Cottonworld, Lekhraj Corp. Pvt. Ltd.
- Industry: Fashion
- Founded: 1987
- Founder: Lekhraj Brothers
- Headquarters: Gala -F, Sidhwa Estate, Old BMP Building, Colaba, Mumbai, India
- Area served: Worldwide
- Key people: Lavin Lekhraj (Promoter)
- Products: Men's Western Wear; Women's Western Wear;
- Brands: Cottonworld
- Website: cottonworld.net

= Cottonworld =

Indian clothing brand

Cottonworld is a clothing brand with 31 stores across India. Their head office is based in Mumbai.

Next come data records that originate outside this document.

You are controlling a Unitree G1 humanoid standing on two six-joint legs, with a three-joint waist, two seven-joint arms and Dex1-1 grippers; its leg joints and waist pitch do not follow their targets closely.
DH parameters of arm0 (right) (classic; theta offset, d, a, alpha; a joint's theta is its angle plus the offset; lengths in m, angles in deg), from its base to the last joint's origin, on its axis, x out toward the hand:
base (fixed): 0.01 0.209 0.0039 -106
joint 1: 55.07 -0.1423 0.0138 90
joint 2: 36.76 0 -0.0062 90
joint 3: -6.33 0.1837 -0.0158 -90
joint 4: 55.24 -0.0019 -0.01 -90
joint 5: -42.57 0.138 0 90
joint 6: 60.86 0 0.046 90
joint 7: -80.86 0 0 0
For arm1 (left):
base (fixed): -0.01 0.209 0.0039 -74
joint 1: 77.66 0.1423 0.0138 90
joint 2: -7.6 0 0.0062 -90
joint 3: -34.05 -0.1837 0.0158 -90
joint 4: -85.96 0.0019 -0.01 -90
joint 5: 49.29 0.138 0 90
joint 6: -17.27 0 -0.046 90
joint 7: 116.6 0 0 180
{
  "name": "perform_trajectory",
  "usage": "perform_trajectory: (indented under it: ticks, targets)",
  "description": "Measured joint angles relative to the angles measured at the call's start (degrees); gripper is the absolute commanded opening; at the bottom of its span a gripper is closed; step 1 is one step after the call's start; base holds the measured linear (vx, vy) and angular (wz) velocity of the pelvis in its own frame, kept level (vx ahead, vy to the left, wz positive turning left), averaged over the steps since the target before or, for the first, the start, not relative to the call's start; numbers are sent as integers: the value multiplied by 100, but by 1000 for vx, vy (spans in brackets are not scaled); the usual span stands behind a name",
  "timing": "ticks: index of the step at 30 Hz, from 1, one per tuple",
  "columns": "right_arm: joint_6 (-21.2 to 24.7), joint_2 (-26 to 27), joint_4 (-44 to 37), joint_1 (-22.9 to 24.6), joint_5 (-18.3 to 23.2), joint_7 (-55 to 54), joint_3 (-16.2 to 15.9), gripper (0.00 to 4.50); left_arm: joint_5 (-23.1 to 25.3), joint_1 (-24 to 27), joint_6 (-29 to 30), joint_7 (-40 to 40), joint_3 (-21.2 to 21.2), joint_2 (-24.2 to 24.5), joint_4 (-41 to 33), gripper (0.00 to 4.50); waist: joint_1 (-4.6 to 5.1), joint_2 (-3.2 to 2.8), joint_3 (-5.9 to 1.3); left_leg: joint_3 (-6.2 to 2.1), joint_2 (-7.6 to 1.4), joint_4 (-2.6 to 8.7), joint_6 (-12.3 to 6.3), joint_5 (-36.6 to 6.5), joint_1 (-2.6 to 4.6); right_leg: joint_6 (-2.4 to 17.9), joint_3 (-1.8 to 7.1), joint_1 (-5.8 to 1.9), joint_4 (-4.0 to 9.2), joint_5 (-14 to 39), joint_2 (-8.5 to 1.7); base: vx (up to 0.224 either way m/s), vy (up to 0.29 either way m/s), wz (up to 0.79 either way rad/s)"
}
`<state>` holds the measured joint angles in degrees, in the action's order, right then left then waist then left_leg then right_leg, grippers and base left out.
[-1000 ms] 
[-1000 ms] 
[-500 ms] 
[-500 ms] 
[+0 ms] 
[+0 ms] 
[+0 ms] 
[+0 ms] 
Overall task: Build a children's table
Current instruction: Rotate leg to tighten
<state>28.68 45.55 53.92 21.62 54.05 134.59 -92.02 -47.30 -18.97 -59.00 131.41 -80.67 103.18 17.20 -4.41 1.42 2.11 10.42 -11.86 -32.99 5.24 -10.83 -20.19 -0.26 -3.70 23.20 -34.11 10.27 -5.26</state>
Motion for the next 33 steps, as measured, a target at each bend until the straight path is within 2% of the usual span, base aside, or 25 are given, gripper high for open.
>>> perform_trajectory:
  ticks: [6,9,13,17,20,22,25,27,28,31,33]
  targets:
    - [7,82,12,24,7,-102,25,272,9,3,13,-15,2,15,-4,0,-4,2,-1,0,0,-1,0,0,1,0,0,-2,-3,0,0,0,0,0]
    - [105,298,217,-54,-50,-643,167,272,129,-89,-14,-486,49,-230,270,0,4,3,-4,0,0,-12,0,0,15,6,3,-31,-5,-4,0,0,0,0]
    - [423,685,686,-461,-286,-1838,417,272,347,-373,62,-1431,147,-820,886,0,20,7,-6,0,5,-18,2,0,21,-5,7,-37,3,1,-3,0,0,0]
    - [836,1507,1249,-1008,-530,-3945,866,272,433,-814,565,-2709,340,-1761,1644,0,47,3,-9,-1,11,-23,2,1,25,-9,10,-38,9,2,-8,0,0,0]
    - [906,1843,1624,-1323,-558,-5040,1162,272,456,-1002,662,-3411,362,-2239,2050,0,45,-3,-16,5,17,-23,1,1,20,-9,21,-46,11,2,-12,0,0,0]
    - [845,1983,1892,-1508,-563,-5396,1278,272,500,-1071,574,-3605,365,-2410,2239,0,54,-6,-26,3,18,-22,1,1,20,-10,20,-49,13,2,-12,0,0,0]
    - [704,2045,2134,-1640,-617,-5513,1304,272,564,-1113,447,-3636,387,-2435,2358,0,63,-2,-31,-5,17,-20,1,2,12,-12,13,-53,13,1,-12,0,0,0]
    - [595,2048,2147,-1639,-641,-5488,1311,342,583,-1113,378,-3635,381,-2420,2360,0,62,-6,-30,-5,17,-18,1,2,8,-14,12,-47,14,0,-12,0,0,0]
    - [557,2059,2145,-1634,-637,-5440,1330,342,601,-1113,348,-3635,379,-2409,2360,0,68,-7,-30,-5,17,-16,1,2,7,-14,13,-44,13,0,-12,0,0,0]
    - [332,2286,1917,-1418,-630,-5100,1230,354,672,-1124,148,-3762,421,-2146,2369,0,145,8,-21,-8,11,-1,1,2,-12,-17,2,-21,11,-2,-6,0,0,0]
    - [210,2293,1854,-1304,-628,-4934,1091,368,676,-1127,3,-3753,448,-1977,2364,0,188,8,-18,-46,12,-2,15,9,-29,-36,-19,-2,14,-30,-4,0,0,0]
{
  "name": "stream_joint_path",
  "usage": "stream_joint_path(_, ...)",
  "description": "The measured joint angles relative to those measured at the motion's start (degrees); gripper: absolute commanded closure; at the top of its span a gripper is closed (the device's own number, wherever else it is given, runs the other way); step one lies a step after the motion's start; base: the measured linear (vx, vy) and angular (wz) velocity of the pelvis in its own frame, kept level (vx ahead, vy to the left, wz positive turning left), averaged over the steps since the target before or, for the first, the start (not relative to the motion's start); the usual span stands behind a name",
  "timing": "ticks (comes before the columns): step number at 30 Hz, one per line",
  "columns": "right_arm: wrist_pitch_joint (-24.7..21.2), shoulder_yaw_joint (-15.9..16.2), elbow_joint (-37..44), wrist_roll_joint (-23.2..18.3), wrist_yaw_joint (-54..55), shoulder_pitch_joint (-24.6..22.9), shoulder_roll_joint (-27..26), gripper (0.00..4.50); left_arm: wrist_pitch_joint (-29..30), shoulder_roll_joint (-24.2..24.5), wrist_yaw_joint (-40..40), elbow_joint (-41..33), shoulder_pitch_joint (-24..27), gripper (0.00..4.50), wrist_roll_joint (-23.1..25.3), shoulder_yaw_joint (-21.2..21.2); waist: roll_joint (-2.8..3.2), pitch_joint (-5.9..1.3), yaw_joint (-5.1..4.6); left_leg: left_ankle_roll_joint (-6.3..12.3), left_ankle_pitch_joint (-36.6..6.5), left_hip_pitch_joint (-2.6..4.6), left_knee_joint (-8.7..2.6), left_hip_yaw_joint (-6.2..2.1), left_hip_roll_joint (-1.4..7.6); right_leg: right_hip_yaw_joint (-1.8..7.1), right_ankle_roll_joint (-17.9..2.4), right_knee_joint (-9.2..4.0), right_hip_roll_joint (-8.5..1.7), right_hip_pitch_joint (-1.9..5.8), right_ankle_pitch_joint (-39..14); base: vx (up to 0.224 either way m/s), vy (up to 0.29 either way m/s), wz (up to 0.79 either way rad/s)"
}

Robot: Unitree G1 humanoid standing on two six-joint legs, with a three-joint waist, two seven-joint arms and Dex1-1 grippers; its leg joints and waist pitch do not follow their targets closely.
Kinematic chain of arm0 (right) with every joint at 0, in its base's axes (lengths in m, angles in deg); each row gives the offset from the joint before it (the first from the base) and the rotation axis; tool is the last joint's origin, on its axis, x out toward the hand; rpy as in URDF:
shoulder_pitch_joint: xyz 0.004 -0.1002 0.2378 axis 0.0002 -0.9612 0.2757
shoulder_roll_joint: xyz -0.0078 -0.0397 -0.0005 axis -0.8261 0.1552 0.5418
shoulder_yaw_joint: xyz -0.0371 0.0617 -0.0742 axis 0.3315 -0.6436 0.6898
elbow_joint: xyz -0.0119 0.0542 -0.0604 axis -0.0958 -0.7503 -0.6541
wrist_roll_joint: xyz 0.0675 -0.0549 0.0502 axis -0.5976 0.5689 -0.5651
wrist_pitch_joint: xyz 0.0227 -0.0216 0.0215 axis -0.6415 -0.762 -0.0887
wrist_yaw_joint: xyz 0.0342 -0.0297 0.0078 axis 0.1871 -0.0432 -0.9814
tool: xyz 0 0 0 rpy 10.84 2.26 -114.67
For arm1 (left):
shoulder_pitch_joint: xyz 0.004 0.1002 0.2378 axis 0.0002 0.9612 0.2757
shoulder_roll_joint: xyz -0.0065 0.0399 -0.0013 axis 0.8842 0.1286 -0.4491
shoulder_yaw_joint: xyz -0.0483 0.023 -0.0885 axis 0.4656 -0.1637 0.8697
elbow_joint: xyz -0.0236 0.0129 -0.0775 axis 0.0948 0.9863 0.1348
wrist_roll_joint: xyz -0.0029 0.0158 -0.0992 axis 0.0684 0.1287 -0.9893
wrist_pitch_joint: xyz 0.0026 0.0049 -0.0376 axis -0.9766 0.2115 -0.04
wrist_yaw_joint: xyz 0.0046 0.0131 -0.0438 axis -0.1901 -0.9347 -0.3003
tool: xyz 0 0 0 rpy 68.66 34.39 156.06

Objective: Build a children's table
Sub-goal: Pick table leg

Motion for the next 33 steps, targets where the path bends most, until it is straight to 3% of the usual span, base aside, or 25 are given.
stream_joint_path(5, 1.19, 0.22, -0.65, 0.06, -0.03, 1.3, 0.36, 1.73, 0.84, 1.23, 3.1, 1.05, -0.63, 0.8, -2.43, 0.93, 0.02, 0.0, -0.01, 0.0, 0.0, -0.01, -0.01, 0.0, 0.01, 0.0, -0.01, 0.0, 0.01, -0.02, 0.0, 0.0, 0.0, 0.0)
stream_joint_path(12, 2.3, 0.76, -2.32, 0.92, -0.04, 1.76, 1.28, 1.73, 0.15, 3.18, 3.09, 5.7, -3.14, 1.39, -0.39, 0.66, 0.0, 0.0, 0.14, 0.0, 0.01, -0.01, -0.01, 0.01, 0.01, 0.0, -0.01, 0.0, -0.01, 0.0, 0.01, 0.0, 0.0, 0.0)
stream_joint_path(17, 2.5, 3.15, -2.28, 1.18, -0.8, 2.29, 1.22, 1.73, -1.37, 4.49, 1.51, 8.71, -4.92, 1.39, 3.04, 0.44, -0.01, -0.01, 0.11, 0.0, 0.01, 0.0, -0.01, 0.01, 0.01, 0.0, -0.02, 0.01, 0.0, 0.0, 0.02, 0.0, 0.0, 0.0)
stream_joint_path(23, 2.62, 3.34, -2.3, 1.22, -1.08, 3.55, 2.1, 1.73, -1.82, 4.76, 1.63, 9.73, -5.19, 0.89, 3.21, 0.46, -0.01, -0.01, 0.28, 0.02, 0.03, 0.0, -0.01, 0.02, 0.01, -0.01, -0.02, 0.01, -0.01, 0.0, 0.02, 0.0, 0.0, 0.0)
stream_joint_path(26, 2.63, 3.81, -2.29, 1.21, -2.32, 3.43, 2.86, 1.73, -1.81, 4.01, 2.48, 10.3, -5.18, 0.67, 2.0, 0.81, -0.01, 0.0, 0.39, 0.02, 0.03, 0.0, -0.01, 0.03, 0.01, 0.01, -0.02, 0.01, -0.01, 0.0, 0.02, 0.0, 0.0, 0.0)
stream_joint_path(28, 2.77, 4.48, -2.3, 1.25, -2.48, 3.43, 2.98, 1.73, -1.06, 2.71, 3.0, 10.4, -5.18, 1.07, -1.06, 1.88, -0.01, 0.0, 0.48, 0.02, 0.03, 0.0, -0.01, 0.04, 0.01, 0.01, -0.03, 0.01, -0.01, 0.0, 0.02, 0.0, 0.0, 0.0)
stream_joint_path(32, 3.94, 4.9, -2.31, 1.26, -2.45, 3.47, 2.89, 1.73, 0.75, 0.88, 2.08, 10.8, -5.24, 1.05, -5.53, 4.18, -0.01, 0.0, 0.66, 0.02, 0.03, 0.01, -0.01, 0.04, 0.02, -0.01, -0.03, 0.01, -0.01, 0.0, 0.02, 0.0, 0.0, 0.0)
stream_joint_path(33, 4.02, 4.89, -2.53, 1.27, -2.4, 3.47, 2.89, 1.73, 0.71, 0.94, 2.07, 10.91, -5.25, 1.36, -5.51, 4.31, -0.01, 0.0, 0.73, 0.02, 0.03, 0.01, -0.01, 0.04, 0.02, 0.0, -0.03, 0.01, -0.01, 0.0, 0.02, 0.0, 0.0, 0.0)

The brand's products are made from fabrics like cotton, linen, and viscose.

==History==
Cottonworld traces its origins to 1987. After an idea to use excess textiles to make quality cotton shirts, the Lekhraj family established a garment export-manufacturing unit. The items were put on sale and sold quickly at a time when cotton clothing was not considered fashionable. The success prompted the family to open their first store with just a few garments on display. Cottonworld is dedicated to natural clothing. Set up in Colaba, Mumbai, the brand has grown and spread its branches throughout the country with thirty one stores across India, shifting from manufacturing to retail over time. The company aims to help reduce the increase in suicide amongst cotton farmers. CVWOW 2030 aims to help Indian organic cotton farmers by using organic cotton and helping the community from proceeds through the sale of Happy T 's. By 2050, the world will consume three planets' worth of resources annually. To make a difference, they have committed to using recycled materials and sustainable fabrics, wherever possible.